Michigan’s Snyder Clashes With Fellow Republicans on Union PayChris Christoff
As Republicans across the U.S. try to erode union power and protections, in Michigan they’re running into an unlikely stumbling block: Republican Governor Rick Snyder.
The Republican-dominated legislature is trying to repeal Michigan’s 50-year-old law requiring union wages for state-funded construction projects. Snyder says the lower pay that would come from scrapping the law would send the wrong message to skilled trade workers, whose ranks he wants to boost as the state continues its rebound from the recession.
Senate-passed legislation to repeal the so-called prevailing-wage measure awaits action in the House. In addition, outside groups that support Republican lawmakers are mounting a separate petition drive to kill the law and bypass Snyder’s potential veto.
“I have serious problems” with repealing the measure, Snyder told reporters May 19 in the state capital Lansing, though he wouldn’t say whether he’d veto the package. “I would much rather work on creating skilled trades jobs in our state by partnering with the very people that would be adversely affected by repealing the prevailing wage.”
As Los Angeles and some states raise minimum wages, others like Michigan where Republicans dominate are pushing to end union wages for public projects. That’s thrust Snyder into a political crossfire as he seeks to highlight Michigan’s economic health, which has improved at a faster rate than every state except oil-rich North Dakota since 2009.
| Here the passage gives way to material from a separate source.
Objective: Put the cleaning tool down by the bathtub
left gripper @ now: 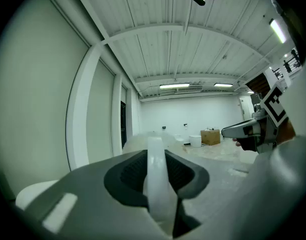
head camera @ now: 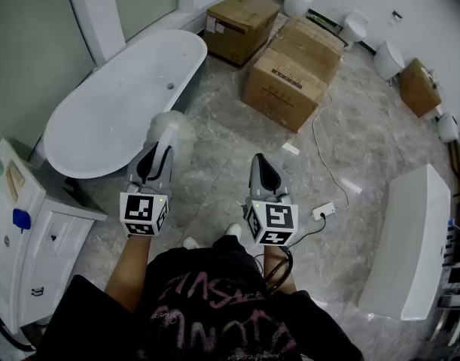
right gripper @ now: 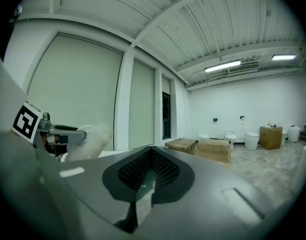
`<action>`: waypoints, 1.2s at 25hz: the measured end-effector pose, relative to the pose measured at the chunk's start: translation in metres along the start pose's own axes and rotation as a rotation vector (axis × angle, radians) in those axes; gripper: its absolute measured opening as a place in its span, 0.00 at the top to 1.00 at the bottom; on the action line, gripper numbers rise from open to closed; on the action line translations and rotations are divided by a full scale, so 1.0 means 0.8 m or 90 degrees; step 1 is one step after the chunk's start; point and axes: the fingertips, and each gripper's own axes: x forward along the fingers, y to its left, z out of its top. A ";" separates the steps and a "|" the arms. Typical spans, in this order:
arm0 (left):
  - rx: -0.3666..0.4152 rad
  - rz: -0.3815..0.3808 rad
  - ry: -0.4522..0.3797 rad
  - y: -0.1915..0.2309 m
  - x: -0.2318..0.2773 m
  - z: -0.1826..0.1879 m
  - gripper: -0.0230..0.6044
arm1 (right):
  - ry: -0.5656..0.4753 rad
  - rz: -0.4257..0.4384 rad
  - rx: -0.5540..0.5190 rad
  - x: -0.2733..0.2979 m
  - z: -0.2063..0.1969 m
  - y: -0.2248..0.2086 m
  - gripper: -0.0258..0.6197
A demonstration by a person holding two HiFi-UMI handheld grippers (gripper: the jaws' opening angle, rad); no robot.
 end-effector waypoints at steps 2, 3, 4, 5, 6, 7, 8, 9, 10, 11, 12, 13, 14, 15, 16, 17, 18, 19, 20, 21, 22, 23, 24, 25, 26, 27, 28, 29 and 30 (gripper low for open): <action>-0.002 -0.003 -0.001 0.000 -0.001 -0.001 0.81 | 0.000 0.000 -0.004 0.000 -0.002 0.003 0.94; -0.003 -0.004 -0.001 0.001 -0.002 -0.002 0.81 | 0.000 0.000 -0.006 0.000 -0.003 0.006 0.94; -0.004 -0.005 0.000 0.001 -0.004 -0.004 0.81 | 0.001 0.001 -0.006 0.000 -0.004 0.008 0.94; -0.005 -0.005 0.000 0.002 -0.006 -0.005 0.81 | 0.003 0.001 -0.006 0.000 -0.005 0.010 0.94; -0.007 -0.004 0.001 0.002 -0.007 -0.006 0.81 | 0.004 0.001 -0.007 -0.001 -0.006 0.010 0.94; -0.009 -0.004 0.002 0.003 -0.008 -0.007 0.81 | 0.006 0.001 -0.008 -0.001 -0.006 0.011 0.94; -0.012 -0.004 0.002 0.004 -0.009 -0.007 0.81 | 0.007 0.001 -0.010 0.000 -0.006 0.012 0.94; -0.014 -0.004 0.003 0.005 -0.010 -0.008 0.81 | 0.009 0.000 -0.011 0.000 -0.007 0.013 0.94; -0.016 -0.003 0.004 0.005 -0.011 -0.010 0.81 | 0.009 0.001 -0.011 0.000 -0.007 0.014 0.94; -0.017 -0.003 0.005 0.006 -0.012 -0.011 0.81 | 0.008 0.001 -0.012 0.001 -0.006 0.016 0.94; -0.018 -0.003 0.006 0.007 -0.012 -0.013 0.81 | 0.004 0.002 -0.015 0.001 -0.004 0.018 0.94; -0.019 -0.002 0.007 0.008 -0.013 -0.014 0.81 | 0.000 0.002 -0.019 0.002 -0.003 0.019 0.94; -0.019 -0.003 0.008 0.008 -0.014 -0.015 0.81 | -0.003 0.001 -0.023 0.001 -0.004 0.019 0.94; -0.019 -0.003 0.009 0.009 -0.015 -0.016 0.81 | -0.002 0.000 -0.025 0.001 -0.005 0.019 0.94; -0.020 -0.003 0.010 0.010 -0.016 -0.018 0.81 | -0.002 -0.002 -0.024 0.001 -0.006 0.019 0.94; -0.022 -0.003 0.012 0.012 -0.017 -0.020 0.81 | -0.002 -0.003 -0.021 0.001 -0.007 0.019 0.94; -0.026 -0.003 0.014 0.013 -0.017 -0.022 0.81 | -0.002 -0.004 -0.020 0.000 -0.007 0.020 0.94; -0.030 -0.003 0.015 0.014 -0.018 -0.025 0.81 | -0.002 -0.005 -0.021 -0.001 -0.008 0.020 0.94; -0.032 -0.003 0.017 0.014 -0.018 -0.027 0.81 | 0.000 -0.005 -0.022 -0.002 -0.009 0.020 0.94; -0.033 -0.004 0.018 0.014 -0.018 -0.028 0.81 | 0.002 -0.006 -0.022 -0.002 -0.011 0.019 0.94; -0.032 -0.005 0.019 0.013 -0.018 -0.030 0.81 | 0.006 -0.007 -0.022 -0.002 -0.013 0.017 0.94; -0.031 -0.006 0.020 0.012 -0.018 -0.031 0.81 | 0.009 -0.009 -0.022 -0.002 -0.016 0.016 0.94; -0.031 -0.007 0.020 0.012 -0.017 -0.032 0.81 | 0.012 -0.011 -0.021 -0.002 -0.018 0.015 0.94; -0.031 -0.008 0.021 0.013 -0.016 -0.033 0.81 | 0.013 -0.012 -0.021 -0.001 -0.020 0.014 0.94; -0.032 -0.009 0.022 0.014 -0.015 -0.035 0.81 | 0.012 -0.013 -0.022 0.001 -0.021 0.014 0.94; -0.031 -0.010 0.024 0.015 -0.014 -0.037 0.81 | 0.011 -0.014 -0.022 0.002 -0.023 0.014 0.94; -0.031 -0.010 0.026 0.016 -0.013 -0.039 0.81 | 0.011 -0.015 -0.021 0.004 -0.024 0.013 0.94; -0.031 -0.011 0.028 0.017 -0.011 -0.040 0.81 | 0.010 -0.016 -0.020 0.007 -0.026 0.013 0.94; -0.031 -0.011 0.030 0.018 -0.008 -0.041 0.81 | 0.010 -0.017 -0.018 0.009 -0.026 0.011 0.94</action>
Thirty-one states and the federal government require contractors building roads, bridges, schools and other public projects to pay wages and fringe benefits comparable to what workers are paid in surrounding areas. Ohio exempts school construction projects, and Michigan requires wages no less than local collective-bargaining agreements.
Pros and Cons
Critics of Michigan’s law say it hurts taxpayers by inflating wages, which robs funding for other job-creating projects. Supporters say such measures ensure quality workmanship on public projects and prevent out-of-state companies from low-balling bids with cheap labor.
In a state that is the birthplace of the United Auto Workers union, the issue predictably has stirred up partisan animus. Snyder infuriated Democrats and union members in 2012 when he signed a Republican-backed right-to-work law after insisting it wasn’t part of his agenda.
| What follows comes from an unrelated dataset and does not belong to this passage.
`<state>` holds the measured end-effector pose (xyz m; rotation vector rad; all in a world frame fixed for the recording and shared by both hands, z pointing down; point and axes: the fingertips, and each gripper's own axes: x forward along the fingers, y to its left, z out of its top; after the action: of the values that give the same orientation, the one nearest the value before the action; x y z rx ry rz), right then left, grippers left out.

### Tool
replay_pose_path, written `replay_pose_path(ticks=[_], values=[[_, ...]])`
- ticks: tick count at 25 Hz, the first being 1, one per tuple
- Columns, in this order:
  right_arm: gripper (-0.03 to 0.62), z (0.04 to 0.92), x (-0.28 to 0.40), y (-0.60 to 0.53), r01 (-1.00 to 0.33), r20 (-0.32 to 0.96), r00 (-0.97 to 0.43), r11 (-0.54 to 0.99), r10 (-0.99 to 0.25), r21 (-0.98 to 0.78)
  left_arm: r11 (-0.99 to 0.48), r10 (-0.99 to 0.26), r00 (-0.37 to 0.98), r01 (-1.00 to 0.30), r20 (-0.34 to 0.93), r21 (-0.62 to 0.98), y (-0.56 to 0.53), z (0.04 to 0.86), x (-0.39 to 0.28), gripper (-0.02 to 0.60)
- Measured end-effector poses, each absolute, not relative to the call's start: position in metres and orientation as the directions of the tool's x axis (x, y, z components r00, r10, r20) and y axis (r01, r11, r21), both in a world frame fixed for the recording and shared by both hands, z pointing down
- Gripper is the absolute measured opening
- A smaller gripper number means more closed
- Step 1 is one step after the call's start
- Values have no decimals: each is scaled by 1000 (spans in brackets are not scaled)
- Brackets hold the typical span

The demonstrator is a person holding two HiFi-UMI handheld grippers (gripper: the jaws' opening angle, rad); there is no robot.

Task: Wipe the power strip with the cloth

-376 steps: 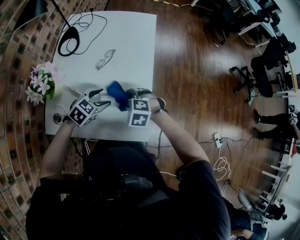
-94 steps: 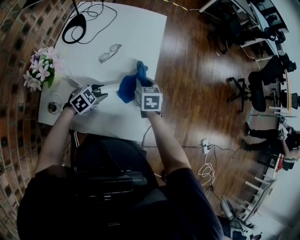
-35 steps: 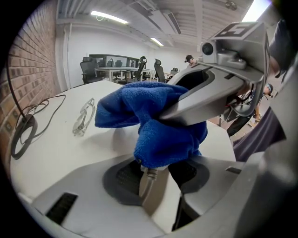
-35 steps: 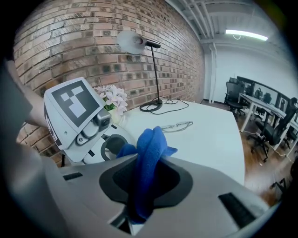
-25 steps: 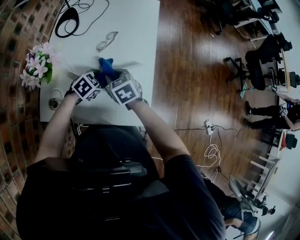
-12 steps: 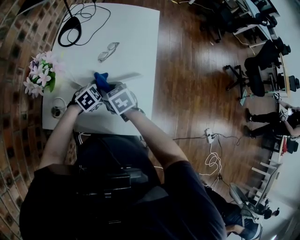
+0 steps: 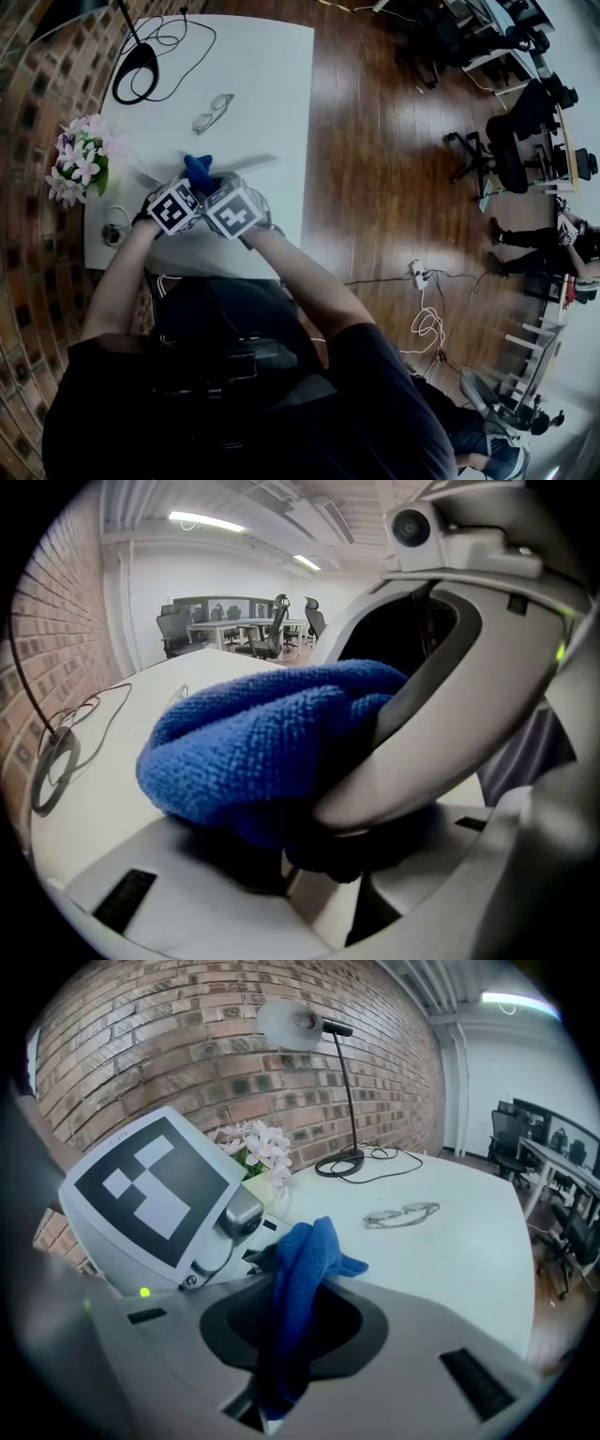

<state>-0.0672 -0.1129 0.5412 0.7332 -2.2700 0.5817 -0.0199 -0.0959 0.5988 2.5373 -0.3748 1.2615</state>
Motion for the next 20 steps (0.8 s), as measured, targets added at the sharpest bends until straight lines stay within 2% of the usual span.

The governor has also bucked his own party by expanding Medicaid coverage under Obamacare, promoting immigration and calling for more taxes to pay for roads. Both Democrats and Republicans wonder if Snyder would actually veto a repeal of the prevailing-wage law, said Bill Ballenger, the founder of Inside Michigan Politics, a Lansing-based newsletter.
While the legislation was passed by the Senate this year, some House Republicans from districts with union influence fear a backlash if they vote for the repeal, Ballenger said.
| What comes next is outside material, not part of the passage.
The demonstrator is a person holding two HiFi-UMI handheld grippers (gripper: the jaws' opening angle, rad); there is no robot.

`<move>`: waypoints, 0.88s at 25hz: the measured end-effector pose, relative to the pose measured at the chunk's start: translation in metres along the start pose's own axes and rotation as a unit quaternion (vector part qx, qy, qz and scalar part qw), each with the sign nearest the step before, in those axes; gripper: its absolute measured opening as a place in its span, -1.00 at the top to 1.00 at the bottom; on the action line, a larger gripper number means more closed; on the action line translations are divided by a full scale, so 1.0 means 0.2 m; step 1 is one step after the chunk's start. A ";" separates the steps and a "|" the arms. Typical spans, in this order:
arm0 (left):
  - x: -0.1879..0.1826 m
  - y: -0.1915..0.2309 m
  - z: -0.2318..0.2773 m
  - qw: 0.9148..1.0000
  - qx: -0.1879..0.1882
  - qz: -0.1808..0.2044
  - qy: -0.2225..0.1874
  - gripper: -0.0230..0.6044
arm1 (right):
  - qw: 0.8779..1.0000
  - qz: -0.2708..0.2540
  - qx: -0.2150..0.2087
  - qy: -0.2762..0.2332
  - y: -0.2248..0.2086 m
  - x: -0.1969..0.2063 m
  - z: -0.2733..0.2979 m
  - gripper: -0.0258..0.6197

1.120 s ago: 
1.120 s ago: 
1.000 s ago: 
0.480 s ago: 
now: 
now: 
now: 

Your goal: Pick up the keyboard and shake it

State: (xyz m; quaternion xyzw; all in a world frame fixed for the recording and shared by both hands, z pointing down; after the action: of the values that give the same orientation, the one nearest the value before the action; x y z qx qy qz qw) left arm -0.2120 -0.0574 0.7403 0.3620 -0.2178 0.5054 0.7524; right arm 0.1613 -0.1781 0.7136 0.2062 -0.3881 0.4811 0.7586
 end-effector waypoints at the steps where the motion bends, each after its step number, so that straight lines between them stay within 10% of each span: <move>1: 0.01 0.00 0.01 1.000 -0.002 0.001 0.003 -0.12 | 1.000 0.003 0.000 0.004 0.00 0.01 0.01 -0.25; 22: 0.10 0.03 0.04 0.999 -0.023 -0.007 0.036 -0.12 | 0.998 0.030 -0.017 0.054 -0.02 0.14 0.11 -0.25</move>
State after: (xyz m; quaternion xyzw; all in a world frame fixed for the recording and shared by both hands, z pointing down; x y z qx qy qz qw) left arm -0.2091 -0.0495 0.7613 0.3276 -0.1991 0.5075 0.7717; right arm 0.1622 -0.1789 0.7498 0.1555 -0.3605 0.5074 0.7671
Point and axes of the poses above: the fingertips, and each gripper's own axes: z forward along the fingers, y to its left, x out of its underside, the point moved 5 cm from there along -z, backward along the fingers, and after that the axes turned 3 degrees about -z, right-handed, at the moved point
The repeal is a House Republican priority, though there’s no timetable for action, said Gideon D’Assandro, spokesman for House Speaker Kevin Cotter.
“The speaker thinks it’s the right thing to do for Michigan taxpayers,” D’Assandro said.
The petition drive led by businesses, including non-union contractors, is seeking 253,000 voter signatures to force a legislative vote that Snyder couldn’t veto. If lawmakers were to fail to approve the repeal, voters would decide the issue on the November 2016 ballot.
Snyder, 56, has said he won’t run for president in 2016, quelling speculation that he might try to wedge into the Republican primary as a less-partisan pragmatist. He points to the state’s economic rebound: Michigan unemployment dropped to 5.4 percent in April, the first time it’s equaled the national average since September 2000. The state’s jobless rate peaked at 14.2 percent in August 2009.
Snyder has said he wants Michigan to lead states in training people for skilled trade jobs, which include construction work that may be affected by state wage laws.
In Indiana, Republican Governor Mike Pence this month signed a measure repealing an 80-year-old law that set construction wages for public projects. The repeal was backed by Americans for Prosperity, a free-market advocacy group formed by billionaire industrialists Charles and David Koch.
In March, Nevada exempted school construction projects from its prevailing-wage law.
Republicans have an overwhelming majority in Michigan’s legislature. They control the Senate 27-11; their 63-47 majority in the House isn’t enough to override a veto.
A poll this month shows 49 percent of Michigan voters favor keeping the prevailing-wage law, while 29 support repealing it. The survey of 400 voters by Lansing-based EPIC MRA was conducted May 19-20, and has a margin of error of plus or minus 4.9 percentage points.
Support in the legislature to repeal the law has “reached critical mass,” said Chris Fisher, president of the Associated Builders and Contractors of Michigan, which is leading the petition drive.
“It’s guaranteed this issue will be settled once and for all in 2015,” Fisher said. “We think it’s important to stand up for fiscal accountability.”